1. The Iliad depicts the transformation of trees into scepters with genealogical significance. For instance, Agamemnon perceives “the royal scepter of his fathers” as imbued with a “power [that] can never die” (101). In The Aeneid, Aeneas “shaped his fleet” (by cutting timbers) on Phrygian Ida, and Cybele, the Great Mother Goddess of Phrygia, actually appeals to Jove (or Jupiter) on behalf of Aeneas: “… let your mother's plea avail / In this: that those ships' timbers not be breached / Or swamped on any course by any storm” (262). Thus, the mother of the gods puts nature in the service of empire. In Pharsalia, Caesar destroys a sacred grove as part of his imperial project; in fact, he sets the pace in the destruction of this mythological world (“a grove from a bygone age, / never ravaged” [71]): “Leaving the blade sunk deep in the ravaged bole, / he intoned: / “lest any of you hesitate longer / to overthrow / a wood, assign me the sacrilege” (73). Instead of a divine reprisal, Julius Caesar historically won the Battle of Pharsalia.

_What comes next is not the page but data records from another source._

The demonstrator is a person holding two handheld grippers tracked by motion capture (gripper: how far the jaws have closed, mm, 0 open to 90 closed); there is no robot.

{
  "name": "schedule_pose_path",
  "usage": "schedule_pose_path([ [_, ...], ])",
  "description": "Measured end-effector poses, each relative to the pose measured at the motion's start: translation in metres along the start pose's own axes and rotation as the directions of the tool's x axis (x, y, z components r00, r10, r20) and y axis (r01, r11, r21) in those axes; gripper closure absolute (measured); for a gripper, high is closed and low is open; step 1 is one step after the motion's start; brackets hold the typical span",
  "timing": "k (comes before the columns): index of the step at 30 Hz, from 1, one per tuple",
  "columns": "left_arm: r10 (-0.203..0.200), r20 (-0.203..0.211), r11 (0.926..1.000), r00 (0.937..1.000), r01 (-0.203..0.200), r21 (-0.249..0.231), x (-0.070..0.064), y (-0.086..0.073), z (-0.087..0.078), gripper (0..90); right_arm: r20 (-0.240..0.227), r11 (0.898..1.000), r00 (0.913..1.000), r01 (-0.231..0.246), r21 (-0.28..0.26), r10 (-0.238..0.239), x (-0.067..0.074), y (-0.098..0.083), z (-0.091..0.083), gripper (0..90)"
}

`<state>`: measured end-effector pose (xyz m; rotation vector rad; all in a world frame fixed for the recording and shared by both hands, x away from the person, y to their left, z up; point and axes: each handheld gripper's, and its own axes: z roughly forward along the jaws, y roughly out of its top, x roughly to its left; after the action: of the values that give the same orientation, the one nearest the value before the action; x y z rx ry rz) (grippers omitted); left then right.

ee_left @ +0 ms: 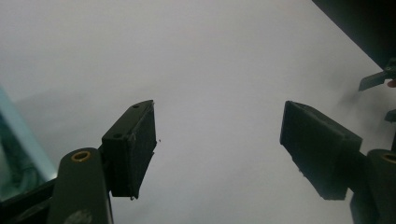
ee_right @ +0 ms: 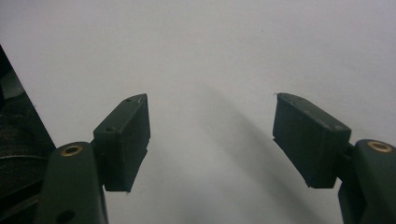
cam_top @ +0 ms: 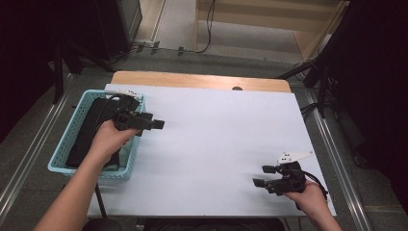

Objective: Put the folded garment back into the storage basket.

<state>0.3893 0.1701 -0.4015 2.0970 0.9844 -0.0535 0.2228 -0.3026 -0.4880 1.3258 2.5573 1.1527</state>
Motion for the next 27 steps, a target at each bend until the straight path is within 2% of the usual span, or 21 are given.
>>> schedule_pose_path([
  [7,0.01,0.017,0.9997,0.9998,-0.01,0.024,-0.011,-0.004,0.012,27.4,-0.001,1.0,1.0,-0.003,-0.003,0.003,0.0,0.0,0.0,26.1],
  [12,0.002,0.032,0.9999,0.9995,-0.003,0.01,-0.016,-0.009,0.016,27.5,-0.002,1.0,1.0,-0.005,-0.003,0.005,-0.001,0.0,0.0,26.1],
  [16,0.003,0.032,0.9995,0.9995,-0.004,0.032,-0.021,-0.015,0.021,27.6,-0.002,1.0,1.0,-0.005,-0.002,0.005,-0.001,0.0,0.0,26.1],
  [19,0.005,0.033,0.9991,0.9994,-0.006,0.041,-0.025,-0.02,0.021,27.6,0.001,1.0,1.0,-0.007,0.003,0.007,-0.001,0.0,0.0,26.1],
  [27,0.013,0.035,0.9996,0.9993,-0.014,0.023,-0.034,-0.032,0.019,27.6,0.004,1.0,1.0,-0.008,-0.003,0.008,-0.002,0.0,0.001,26.1],
])
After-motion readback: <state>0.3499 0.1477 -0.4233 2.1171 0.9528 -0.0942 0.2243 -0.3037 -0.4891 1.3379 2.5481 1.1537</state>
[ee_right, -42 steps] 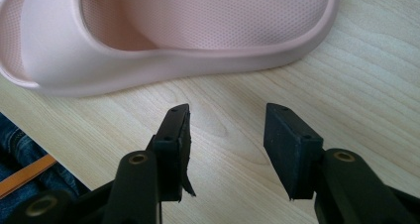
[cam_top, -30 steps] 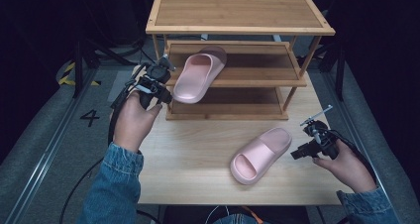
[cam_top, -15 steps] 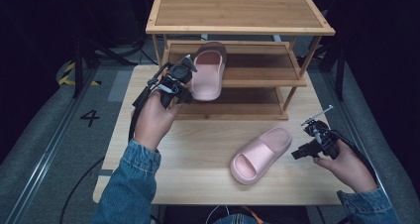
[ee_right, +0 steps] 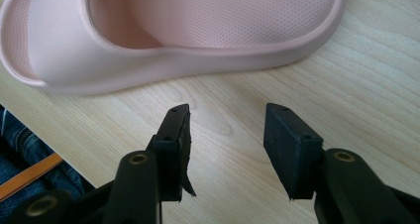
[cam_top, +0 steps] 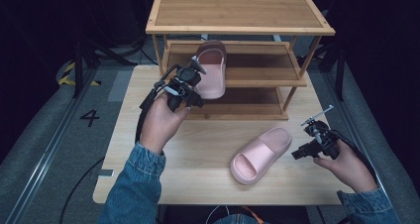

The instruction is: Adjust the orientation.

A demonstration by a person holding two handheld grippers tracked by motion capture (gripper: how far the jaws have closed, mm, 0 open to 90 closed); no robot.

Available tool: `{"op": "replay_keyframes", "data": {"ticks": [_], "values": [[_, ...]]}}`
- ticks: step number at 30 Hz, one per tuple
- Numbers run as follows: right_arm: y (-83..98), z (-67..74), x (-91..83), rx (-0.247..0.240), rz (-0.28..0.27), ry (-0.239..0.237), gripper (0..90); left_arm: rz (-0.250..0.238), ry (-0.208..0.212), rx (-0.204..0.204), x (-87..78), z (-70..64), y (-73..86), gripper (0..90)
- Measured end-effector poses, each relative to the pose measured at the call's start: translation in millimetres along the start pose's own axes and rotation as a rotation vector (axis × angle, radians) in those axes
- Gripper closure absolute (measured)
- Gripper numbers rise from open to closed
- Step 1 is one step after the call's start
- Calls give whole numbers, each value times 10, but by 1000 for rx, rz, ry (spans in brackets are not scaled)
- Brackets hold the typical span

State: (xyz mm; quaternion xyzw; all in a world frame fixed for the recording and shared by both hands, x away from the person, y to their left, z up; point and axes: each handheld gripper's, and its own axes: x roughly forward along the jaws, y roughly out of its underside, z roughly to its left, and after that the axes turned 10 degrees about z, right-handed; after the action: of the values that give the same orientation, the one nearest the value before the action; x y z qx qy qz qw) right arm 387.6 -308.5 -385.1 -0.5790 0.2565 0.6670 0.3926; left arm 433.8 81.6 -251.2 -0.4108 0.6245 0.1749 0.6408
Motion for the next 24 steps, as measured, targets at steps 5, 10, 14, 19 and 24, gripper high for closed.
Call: {"op": "replay_keyframes", "data": {"ticks": [5,10,14,19,24], "values": [[1,19,-6,-8,-1,1,536,9,-21,-1,59,-20,-151,804],[7,-11,4,1,1,-2,536,8,-51,-29,85,61,-254,799],[5,-5,5,-4,0,-4,533,0,-27,-36,114,129,-341,789],[2,5,-1,-6,-4,-8,531,-7,-23,-52,138,185,-405,786],[6,-1,-4,-4,-7,-10,531,-17,-25,-57,158,230,-446,746]]}}
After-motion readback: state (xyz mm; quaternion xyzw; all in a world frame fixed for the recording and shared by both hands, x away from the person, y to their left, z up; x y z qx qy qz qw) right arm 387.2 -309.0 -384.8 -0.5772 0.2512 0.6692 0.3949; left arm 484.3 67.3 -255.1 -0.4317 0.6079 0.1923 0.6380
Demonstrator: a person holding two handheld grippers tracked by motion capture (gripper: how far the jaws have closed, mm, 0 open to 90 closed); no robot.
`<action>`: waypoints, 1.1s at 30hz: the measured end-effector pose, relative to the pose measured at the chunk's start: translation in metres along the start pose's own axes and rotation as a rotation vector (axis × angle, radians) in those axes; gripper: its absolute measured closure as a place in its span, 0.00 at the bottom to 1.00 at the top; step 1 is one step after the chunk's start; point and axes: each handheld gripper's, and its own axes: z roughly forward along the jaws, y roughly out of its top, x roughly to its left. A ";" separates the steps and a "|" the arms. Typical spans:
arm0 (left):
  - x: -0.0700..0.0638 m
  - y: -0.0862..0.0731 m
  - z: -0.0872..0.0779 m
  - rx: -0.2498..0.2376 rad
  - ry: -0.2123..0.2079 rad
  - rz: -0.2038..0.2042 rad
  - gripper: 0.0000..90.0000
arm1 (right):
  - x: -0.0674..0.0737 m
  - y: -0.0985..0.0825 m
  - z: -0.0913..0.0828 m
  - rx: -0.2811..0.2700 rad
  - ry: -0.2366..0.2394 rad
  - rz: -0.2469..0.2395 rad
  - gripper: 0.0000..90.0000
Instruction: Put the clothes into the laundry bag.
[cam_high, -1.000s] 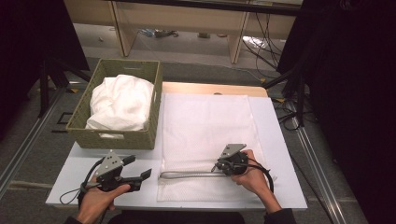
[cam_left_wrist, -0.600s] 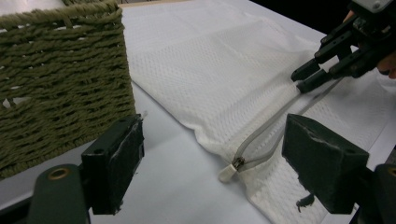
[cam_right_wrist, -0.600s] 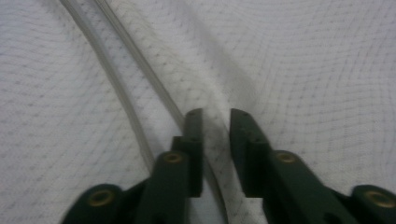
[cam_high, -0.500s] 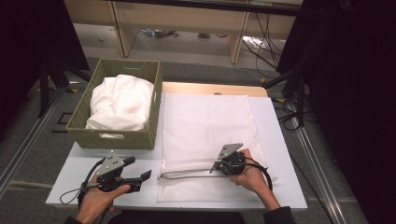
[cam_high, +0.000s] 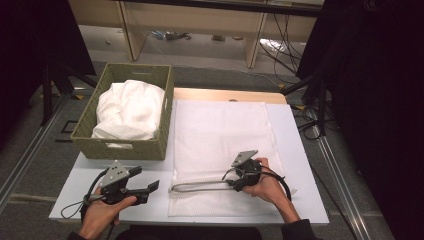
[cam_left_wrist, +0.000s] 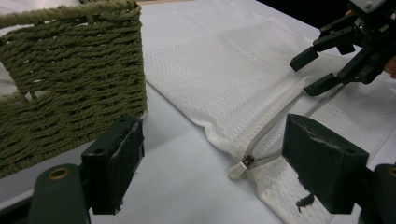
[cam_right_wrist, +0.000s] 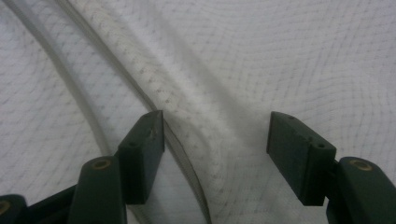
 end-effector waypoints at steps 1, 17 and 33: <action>0.000 0.000 0.000 0.000 0.000 0.000 0.23 | 0.000 0.000 0.000 0.000 0.000 0.000 0.42; 0.002 0.002 -0.001 -0.002 0.010 0.008 0.23 | -0.005 0.011 -0.010 -0.024 -0.052 -0.070 0.98; 0.003 0.001 -0.001 0.002 0.010 0.013 0.23 | -0.017 0.001 -0.001 0.020 0.059 0.005 0.87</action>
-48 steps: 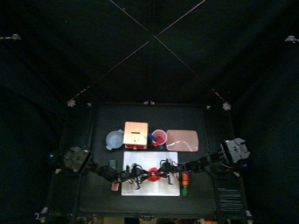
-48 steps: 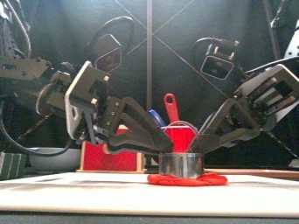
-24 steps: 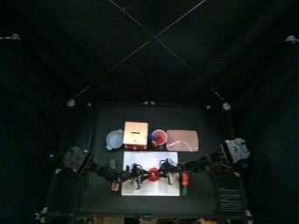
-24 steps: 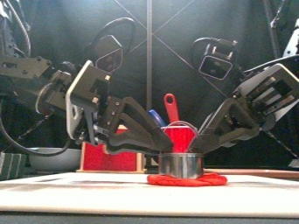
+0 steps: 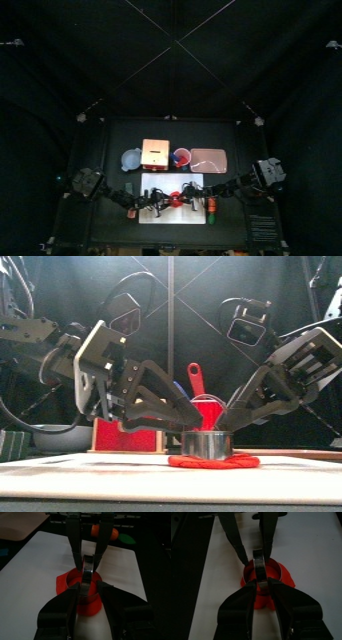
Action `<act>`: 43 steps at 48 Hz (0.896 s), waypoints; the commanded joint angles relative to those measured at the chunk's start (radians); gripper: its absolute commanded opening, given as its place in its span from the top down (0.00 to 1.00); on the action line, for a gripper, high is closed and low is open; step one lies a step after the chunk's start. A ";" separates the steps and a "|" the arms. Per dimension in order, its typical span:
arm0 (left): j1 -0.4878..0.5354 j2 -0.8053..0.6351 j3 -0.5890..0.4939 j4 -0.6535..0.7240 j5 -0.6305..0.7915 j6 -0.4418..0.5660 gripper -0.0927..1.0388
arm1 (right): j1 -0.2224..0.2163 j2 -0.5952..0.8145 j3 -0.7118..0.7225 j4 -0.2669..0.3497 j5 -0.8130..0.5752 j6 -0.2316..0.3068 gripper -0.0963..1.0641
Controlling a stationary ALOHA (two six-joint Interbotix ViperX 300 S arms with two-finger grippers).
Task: Get the cutter from the drawer then cut the dough then place the extra dough in the bowl
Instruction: Cut the dough
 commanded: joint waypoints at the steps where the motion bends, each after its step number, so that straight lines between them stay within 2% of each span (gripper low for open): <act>1: 0.003 -0.008 0.009 -0.008 0.029 0.005 0.24 | 0.009 -0.002 0.000 -0.002 0.026 0.002 0.29; 7: 0.003 -0.028 0.011 0.005 0.026 0.008 0.24 | 0.009 -0.014 0.000 -0.005 0.026 -0.002 0.26; 43: 0.011 -0.144 0.041 0.127 -0.012 0.014 0.25 | -0.005 -0.048 -0.003 -0.015 0.029 -0.003 0.26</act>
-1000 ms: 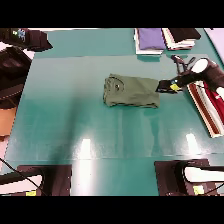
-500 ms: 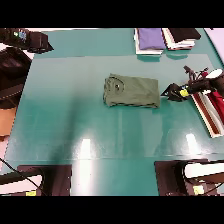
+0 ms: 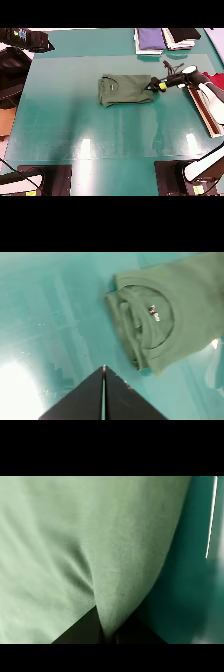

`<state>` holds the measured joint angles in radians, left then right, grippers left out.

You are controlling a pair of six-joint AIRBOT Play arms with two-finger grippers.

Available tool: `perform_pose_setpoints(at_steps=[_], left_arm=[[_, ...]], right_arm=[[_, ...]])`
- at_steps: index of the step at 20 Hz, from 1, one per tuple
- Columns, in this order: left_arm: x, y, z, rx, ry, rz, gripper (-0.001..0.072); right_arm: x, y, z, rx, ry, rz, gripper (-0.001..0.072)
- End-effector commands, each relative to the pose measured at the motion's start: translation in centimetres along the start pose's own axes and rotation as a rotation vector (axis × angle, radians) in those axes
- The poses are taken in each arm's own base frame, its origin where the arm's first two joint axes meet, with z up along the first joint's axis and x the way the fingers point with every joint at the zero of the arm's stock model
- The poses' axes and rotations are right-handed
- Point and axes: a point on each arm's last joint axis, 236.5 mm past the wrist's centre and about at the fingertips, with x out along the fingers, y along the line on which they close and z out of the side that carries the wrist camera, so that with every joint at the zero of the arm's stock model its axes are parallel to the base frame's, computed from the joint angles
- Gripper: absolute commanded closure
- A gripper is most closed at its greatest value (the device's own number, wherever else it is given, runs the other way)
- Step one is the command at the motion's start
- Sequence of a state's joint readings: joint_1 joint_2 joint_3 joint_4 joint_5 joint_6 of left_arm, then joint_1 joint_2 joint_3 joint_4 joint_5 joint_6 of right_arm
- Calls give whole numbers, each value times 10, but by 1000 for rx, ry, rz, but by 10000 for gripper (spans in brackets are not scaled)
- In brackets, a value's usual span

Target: Fold the shirts.

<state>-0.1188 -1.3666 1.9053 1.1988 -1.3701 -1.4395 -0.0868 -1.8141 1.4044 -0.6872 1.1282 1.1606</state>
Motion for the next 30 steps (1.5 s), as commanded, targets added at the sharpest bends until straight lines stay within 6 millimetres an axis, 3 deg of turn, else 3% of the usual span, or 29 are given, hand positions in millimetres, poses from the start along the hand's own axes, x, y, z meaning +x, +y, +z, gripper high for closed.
perform_pose_setpoints(at_steps=[1,2,4,6,8,10,13,17,20,22,26,30], left_arm=[[0,-3,1,-4,-3,-15,688],[1,-8,1,-2,-3,-27,687],[3,-19,1,16,-1,-44,687],[7,-40,3,48,-12,-75,687],[11,-63,5,81,-26,-109,687],[14,-85,5,112,-34,-142,687],[16,-111,3,147,-37,-183,687],[16,-130,2,171,-43,-213,687],[16,-130,2,170,-44,-215,686],[17,-130,2,169,-43,-215,687],[17,-130,2,170,-44,-215,686],[17,-130,2,171,-43,-215,686]], right_arm=[[2,30,32,-177,-69,-40,697],[-12,34,45,-207,-113,-78,697],[-66,36,78,-250,-226,-177,697],[-133,29,104,-265,-345,-280,697],[-216,4,123,-218,-481,-416,697],[-285,-22,126,-166,-574,-489,697],[-358,-68,116,-48,-664,-548,697],[-408,-114,96,70,-726,-588,697],[-423,-120,92,103,-766,-565,697],[-432,-113,96,96,-804,-554,697],[-474,-75,101,26,-944,-596,697],[-504,-48,79,3,-985,-625,697]])
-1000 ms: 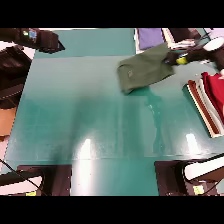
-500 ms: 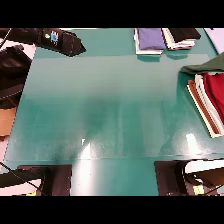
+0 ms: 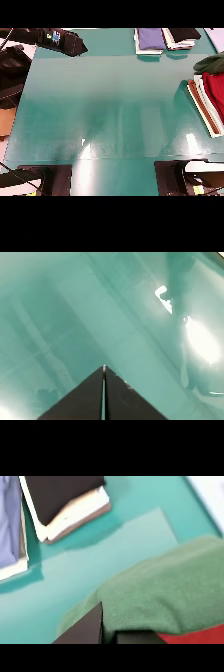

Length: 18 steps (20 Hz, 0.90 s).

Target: Fold the shirts.

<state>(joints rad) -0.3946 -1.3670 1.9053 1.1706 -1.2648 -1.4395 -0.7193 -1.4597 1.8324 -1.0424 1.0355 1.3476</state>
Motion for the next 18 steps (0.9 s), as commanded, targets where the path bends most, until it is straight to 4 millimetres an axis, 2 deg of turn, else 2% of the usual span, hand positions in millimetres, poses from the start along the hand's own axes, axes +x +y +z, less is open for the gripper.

2. In his study of the Jewish Kabala, for instance, C.C. Zain charts the “divinatory significance” of these numbers in this manner: three for action, four for realization, and seven for victory (2).

3. In his Historia de las Indias, written in 1527 or thereabouts but published in Madrid only in 1875, Bartolomé de las Casas, a reformed encomendero and slavery supporter, relates the 1519–21 plague of ants in the Antilles to the introduction of plantains as a relatively inexpensive staple for blacks: “The original cause of this ant infestation, said some, was the importation and planting of plantains” (Benítez‐Rojo 91). Friar Tomàs de Berlanga, a Catholic priest, is usually credited with introducing plantain to Santo Domingo, from the Canary Islands, in 1516 – a signal food passage that preceded the massive importation of black slaves.